La transición entre el primer relato y el segundo es una sucesión de casas agujeradas, su interior ha sido destruido, ya no son hogares, sino ruinas, residuos quemados, abandono. A una de esas casas retorna Natasa con su madre, ya terminado el conflicto. Pero sólo el de los fusiles. Quien les remoza la casa, Ante, pertenecía a la otra facción. Surge la atracción, pero esta se niega, porque no se puede desear a quien más bien representa, por extensión de pertenencia, el dolor y el resentimiento. Por eso, se esconde en los cascos en los que escucha música como si se aislara de la confrontación con lo que siente. Ante reconstruye, pero Natasa forcejea consigo misma porque no quiere que surja la atracción que siente por él, como el rostro que sale a la superficie del agua y mira de frente a quien le atrae. Se bañan juntos pero después, sin mirarle, ella saca a colación el dolor calcinado como resentimiento que aún palpita en ella. Natasa no le mira porque aún se encostran en su mirada como una herida no cerrada los rostros indiferencidos de quienes representaban la otra facción. Pero él no es aquellos, él también perdió a seres queridos, como le grita mientras la zarandea como si intentara despertarla de su negación. El sexo brota, pero es más bien desesperación, espasmo, porque aún pesa más la sombra de una herida, como ese angosto espacio en sombras, entre los edificios, en que ella se encoge apartada de la vida, como un encierro de resentimiento que no puede superar.

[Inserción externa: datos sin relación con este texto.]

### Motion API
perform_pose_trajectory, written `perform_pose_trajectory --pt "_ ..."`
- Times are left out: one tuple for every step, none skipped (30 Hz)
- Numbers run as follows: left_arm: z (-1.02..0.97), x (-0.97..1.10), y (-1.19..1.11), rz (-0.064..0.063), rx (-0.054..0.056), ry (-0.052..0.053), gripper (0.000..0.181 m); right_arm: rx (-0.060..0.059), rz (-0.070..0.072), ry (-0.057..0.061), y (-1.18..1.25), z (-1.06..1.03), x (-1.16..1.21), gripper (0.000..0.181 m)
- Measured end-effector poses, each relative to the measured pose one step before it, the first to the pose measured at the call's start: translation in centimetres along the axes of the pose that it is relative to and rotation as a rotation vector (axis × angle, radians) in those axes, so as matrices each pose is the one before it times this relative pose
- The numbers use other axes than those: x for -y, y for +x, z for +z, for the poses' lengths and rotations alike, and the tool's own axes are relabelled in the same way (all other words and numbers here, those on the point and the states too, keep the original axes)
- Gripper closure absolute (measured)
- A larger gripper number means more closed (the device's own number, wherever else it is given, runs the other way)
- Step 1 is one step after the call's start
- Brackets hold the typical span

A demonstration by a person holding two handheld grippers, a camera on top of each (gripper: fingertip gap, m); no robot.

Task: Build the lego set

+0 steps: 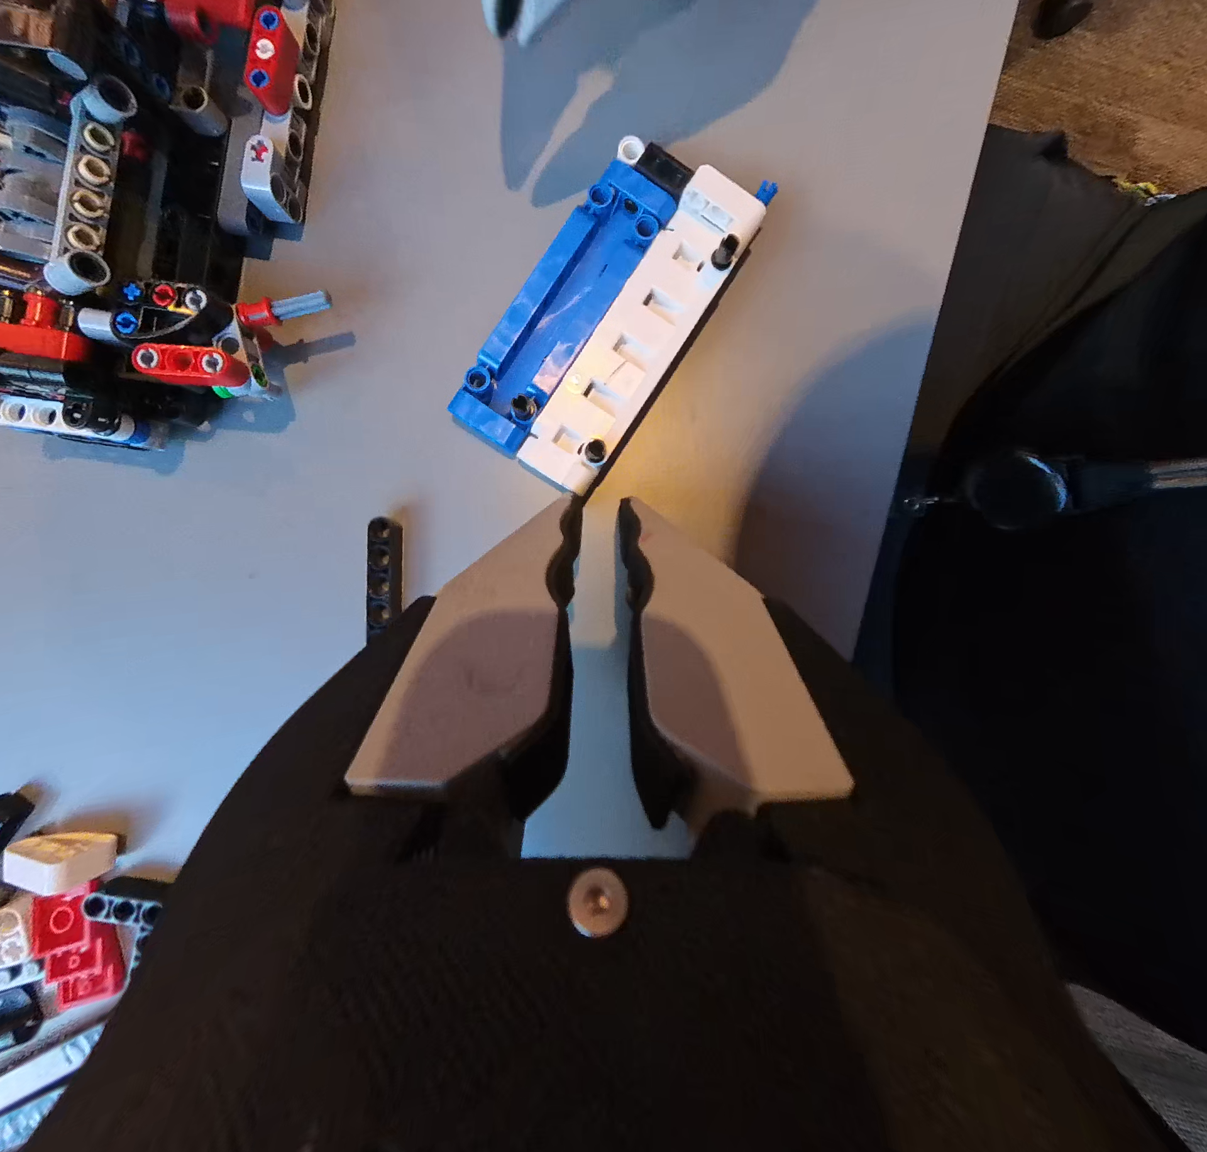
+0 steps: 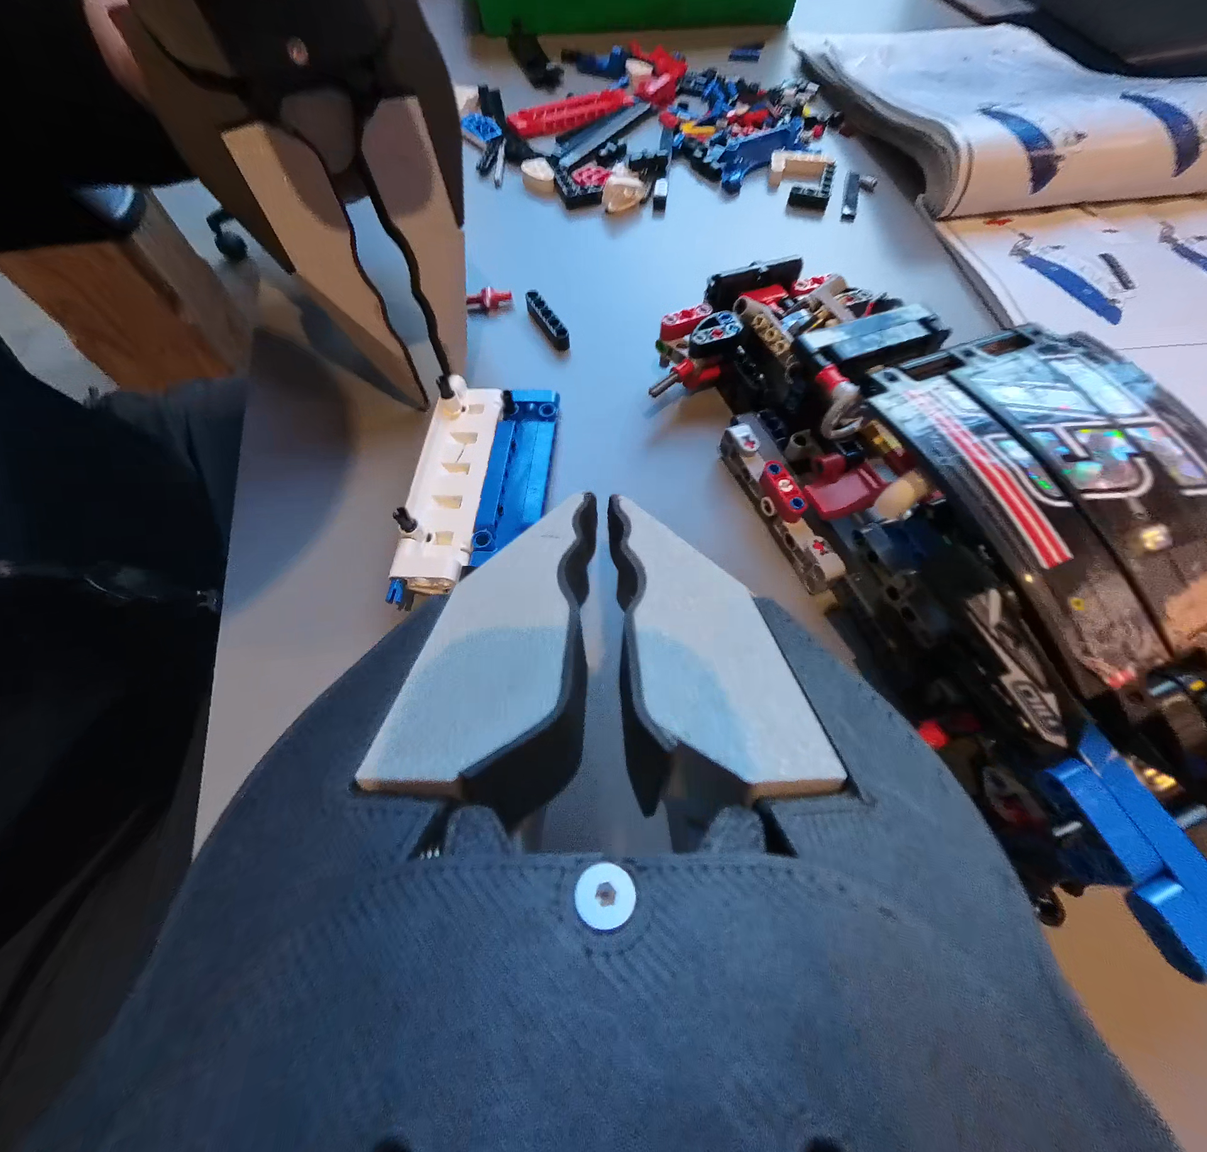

En el tercer pasaje aún se perciben los residuos de un conflicto que no ha dejado de serlo aunque la violencia sea más bien sorda, reflejada en distancias y negaciones. Luka vuelve al pueblo para asistir a un concierto de música, y se reencuentra con sus padres, con los que interpuso distancia, resentido, y con Marija, la mujer que amó, con la que interpuso distancia forzado por su entorno, su familia, porque ella no pertenecía a la misma comunidad, no era uno de ellos, y él bajó la cabeza y asumió el influjo de su entorno. No hubo balas que zanjaran un conflicto sino distancias que impidieron que las emociones se sumergieran juntas. Intenta aturdirse, olvidarse, con música que parecen sustraerle de su presente, y otros cuerpos, pero el arrepentimiento no le ha abandonado, no siente el agua en otros cuerpos, porque no ha dejado de pensar en la misma mujer pese a los años transcurridos. Y los arrepentimiento y los remordimientos parecen amortiguarse, conjurarse, con una puerta abierta que ofrece la posibilidad de que ni las balas ni las distancias se interpongan, con la interferencia de la divergente pertenencia, en el amor que dos sientan. Por eso, esta es una película de sensaciones, gestos, miradas, materia, que nos recuerda que somos cuerpos, que sienten y sangran, y no sombras y reflejos de representaciones.